Craters everywhere!

Negotiating potholes

Craters everywhere!

This rainy season has seen potholes on the City roads like never before. Crater-like pits on major roads are leading to accidents and deaths almost every other day, not to speak of the increasing instances of back injuries to motorists, thanks to the roller-coaster rides. But what is disturbing is the indifference of the authorities who seem to be endlessly chalking out elaborate plan only on paper, with nothing concrete being done.

Metrolife interacted with the authorities to understand why nothing is being done and asked regular motorists about the problems they face. 

Every nook and corner of the City has roads that are filled with potholes. Two-wheeler riders are the worst affected and find it difficult to negotiate the potholes, given that some are deep enough to suck two-wheelers in. When it rains, potholes turn into cesspools, making it difficult for riders to calculate its depth.

According to additional commissioner of police B Dayananda, two-wheeler riders form almost 75 per cent of the total vehicles on Bangalore roads and he concedes that accidents caused by potholes are increasing at a steady pace. “Increasing potholes are a major hindrance to the smooth flow of traffic and lead to traffic pile up. In a bid to avoid the potholes, two-wheeler riders tend to cross the path of another vehicle leading to accidents,” Dayananda reasons.

Bruhat Bengaluru Mahanagara Palike (BBMP) commissioner M Lakshminarayana points out that a lot of construction work across the City has rendered the City’s roads unmotorable and has led to potholes. “One of the main reasons for pothole is the leakage of underground water pipes. Continuous seepage from these underground pipes damages the road,” he says. Talking about the method of rectifying potholes, Lakshminarayana informs, “It is impossible to do a regular road asphalt because it is the rainy season. Instead of hot tar, we will mix cold tar and fill the potholes as it will last longer.”   

Bangalore Water Supply and Sewerage Board (BWSSB) officials claim that they attend to complaints pertaining to underground pipe breakage and seepage. BWSSB chairman Gaurav Gupta observes, “The main problem for breakage and leakage of pipes are the many road widening projects being undertaken across the City. This damages the surface of the road. Increasing vehicular strength on the roads also damages the underground piping system,” he avers.

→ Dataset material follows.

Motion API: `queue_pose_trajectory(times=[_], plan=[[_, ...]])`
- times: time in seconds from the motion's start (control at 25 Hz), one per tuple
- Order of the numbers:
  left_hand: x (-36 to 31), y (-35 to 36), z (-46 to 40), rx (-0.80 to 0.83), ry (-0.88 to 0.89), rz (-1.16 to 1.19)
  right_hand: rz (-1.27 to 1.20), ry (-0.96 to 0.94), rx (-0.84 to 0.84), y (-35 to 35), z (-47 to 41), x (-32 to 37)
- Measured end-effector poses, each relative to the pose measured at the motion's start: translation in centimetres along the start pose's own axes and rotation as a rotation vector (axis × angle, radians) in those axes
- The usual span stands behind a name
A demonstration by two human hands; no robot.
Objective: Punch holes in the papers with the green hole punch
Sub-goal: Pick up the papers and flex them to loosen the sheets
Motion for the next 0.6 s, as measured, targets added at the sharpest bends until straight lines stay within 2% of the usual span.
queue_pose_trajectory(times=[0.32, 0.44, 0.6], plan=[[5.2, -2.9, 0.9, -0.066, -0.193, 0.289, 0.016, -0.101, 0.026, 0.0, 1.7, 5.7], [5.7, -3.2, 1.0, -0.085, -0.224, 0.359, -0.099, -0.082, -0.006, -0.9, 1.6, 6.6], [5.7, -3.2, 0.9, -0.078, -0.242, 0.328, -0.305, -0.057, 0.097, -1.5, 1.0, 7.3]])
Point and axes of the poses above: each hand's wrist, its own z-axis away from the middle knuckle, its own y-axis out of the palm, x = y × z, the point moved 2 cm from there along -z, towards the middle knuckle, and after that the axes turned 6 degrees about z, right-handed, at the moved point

Regular commuters are the worst affected. The impact is different for two-wheelers, four-wheelers and autorickshaws. Ashish Patel, a software engineer with McAfee says, his daily drive is spoilt by the potholes on the road. “Thanks to all the potholes, my car service charges have been soaring. When it rains, you cannot spot the potholes and people tend to fall in them,” says Ashish. 

Jayanti Bhattacharya, who runs a store, attributes the callous attitude of the authorities to corruption. “We accept and live with mediocrity at its worst. Today, we drive in and out of potholes. This reflects the state of corruption in the government bodies,” she says.

Chethan Shivakumar, an IT professional, recounts his worst experience when he says, “When I was heading from Westside signal to Shoolay Circle, the right wheel of my car went into a pothole, which was almost two feet deep. This damaged the car’s front suspension and needed a replacement. Who should I ask to bear the repair cost? The two-wheelers trying to cross our path also cause accidents.”

Ananth, who runs a restaurant on Hennur Main Road, says he has lost count of the number of times he had to send his car for service, “When I transport food by car to the restaurant, it spills.

The potholes are a mess and driving on them a nightmare. Looks like nobody cares,” he sums up.